Fig. 3. Key structural features of Tps2 are conserved.

a Tps2 enzymes are HAD superfamily phosphatases that consist of a cap and core domain. The two domains are connected by a flexible linker to enable movement during catalysis. Shown in magenta is C. neoformans Tps2PD (D24N)-T6P (PDB: 5DX9) and in teal is the A. fumigatus Tps2PD (PDB: 5DXL). Shown in yellow is the S. typhimurium StT6PP-T6-sulfate (PDB: 6UPB). In light gray, is the Brugia malayi Tps2 structure (PDB: 4OFZ). b Conservation of the residues in C. neoformans Tps2PD (D24N)-T6P (PDB: 5DX9) demonstrates that the most conserved residues are near the substrate-binding pocket, while the variable regions are surface-exposed. The heat map is shown in the legend. c The details of the substrate-binding pocket of C. neoformans Tps2PD (D24N)-T6P (PDB: 5DX9), demonstrating the interaction between the Mg²⁺ molecule, T6P and the conserved DXD motif of HADSF enzymes. This figure created in Biorender with structures generated in ChimeraX. Conservation analysis was completed with the ConSurf server.

Fig. 4. Multiple approaches to developing inhibitors of the trehalose biosynthesis pathway.

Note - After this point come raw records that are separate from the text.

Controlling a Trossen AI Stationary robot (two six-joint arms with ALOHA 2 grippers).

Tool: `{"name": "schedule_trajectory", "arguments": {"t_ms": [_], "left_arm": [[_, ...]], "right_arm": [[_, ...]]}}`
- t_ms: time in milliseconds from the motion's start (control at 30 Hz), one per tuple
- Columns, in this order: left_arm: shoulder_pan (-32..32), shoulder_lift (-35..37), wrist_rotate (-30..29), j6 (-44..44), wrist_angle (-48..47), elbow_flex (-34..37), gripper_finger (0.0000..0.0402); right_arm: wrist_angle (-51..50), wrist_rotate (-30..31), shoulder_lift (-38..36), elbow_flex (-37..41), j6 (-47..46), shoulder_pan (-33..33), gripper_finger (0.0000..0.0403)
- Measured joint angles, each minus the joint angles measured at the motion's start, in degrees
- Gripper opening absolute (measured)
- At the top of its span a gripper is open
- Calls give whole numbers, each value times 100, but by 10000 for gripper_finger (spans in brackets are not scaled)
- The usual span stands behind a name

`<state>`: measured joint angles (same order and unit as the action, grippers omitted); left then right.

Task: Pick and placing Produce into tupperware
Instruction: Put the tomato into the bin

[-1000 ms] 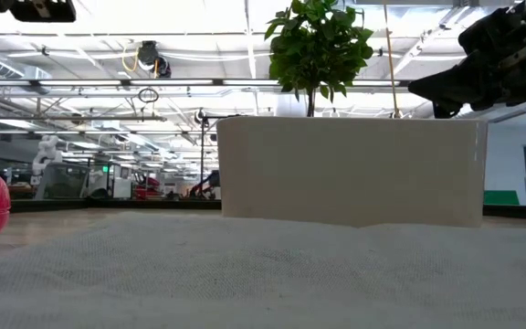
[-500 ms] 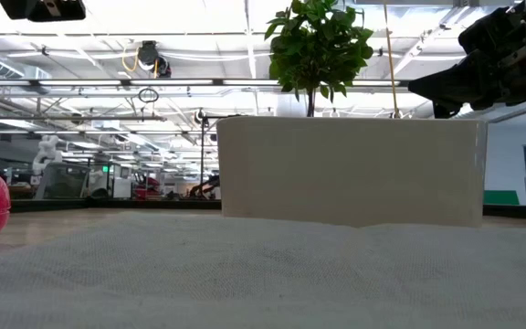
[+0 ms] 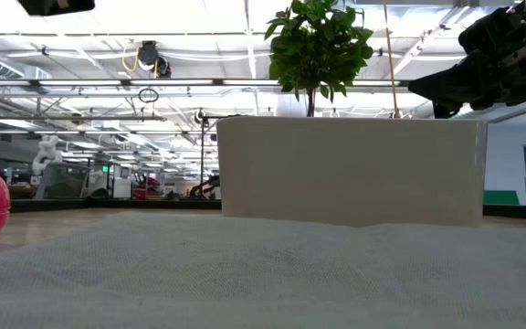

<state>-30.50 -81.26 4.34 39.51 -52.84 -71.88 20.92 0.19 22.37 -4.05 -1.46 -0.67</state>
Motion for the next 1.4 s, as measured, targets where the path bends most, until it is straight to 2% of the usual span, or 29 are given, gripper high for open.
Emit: {"name": "schedule_trajectory", "arguments": {"t_ms": [233,433,1133,1400], "left_arm": [[-13,-408,-22,-47,-20,2,349],[-13,-774,13,-157,-17,2,381],[-76,-2162,10,-149,272,4,386],[-280,-2435,59,80,369,4,386]], "right_arm": [[1,0,2,0,21,0,0],[0,2,2,0,21,0,0],[21,0,4,0,0,0,0],[23,2,2,0,-40,0,0]]}}
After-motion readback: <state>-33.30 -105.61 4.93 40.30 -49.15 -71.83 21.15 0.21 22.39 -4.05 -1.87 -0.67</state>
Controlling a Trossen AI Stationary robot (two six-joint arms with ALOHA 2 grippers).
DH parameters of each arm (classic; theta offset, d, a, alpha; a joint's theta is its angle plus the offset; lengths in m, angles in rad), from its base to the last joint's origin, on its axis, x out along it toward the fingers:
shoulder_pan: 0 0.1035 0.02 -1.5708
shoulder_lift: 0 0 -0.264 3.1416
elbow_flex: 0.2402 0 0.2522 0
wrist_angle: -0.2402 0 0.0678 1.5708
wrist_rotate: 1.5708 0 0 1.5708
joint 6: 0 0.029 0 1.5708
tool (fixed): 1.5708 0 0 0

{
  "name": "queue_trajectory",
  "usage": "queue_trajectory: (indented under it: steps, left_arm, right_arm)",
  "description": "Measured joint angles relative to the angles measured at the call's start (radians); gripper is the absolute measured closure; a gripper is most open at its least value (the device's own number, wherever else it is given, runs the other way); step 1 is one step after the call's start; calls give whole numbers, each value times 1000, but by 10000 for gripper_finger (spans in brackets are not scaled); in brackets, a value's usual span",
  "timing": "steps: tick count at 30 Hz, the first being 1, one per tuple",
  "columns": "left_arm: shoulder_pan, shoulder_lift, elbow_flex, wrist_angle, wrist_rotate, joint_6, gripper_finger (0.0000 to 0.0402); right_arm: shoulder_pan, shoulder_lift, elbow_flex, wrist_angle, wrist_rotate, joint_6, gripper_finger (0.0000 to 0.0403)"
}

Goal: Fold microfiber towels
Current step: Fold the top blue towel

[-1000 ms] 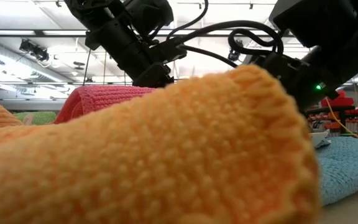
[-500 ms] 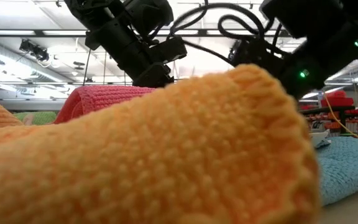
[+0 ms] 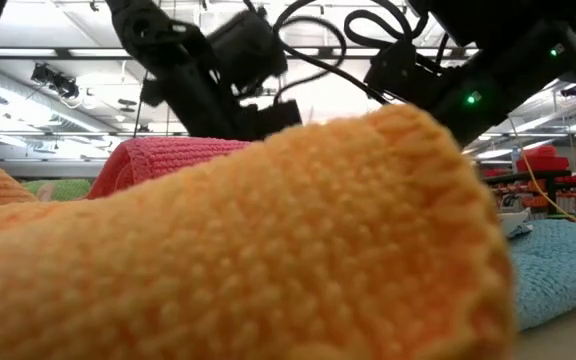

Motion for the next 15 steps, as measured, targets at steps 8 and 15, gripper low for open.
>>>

There are multiple methods to utilize to develop an inhibitor of trehalose biosynthesis, some of which are outlined in this figure. Structure-based approaches combined with high-throughput inhibitor screening can lead to the development of compounds that inhibit Tps1 and Tps2. This approach is enhanced with the use of in silico screening. There are currently multiple compounds that can act as scaffolds to begin the process of designing Tps1 inhibitors^,,. Additionally, if trehalose biosynthesis enzymes form complexes that contribute to their function, inhibiting complex formation if another method to inhibit trehalose biosynthesis. Lastly, there may be synergy between current antifungal drugs, particularly those that target the plasma membrane, and an inhibitor of trehalose biosynthesis. This figure was generated in Biorender.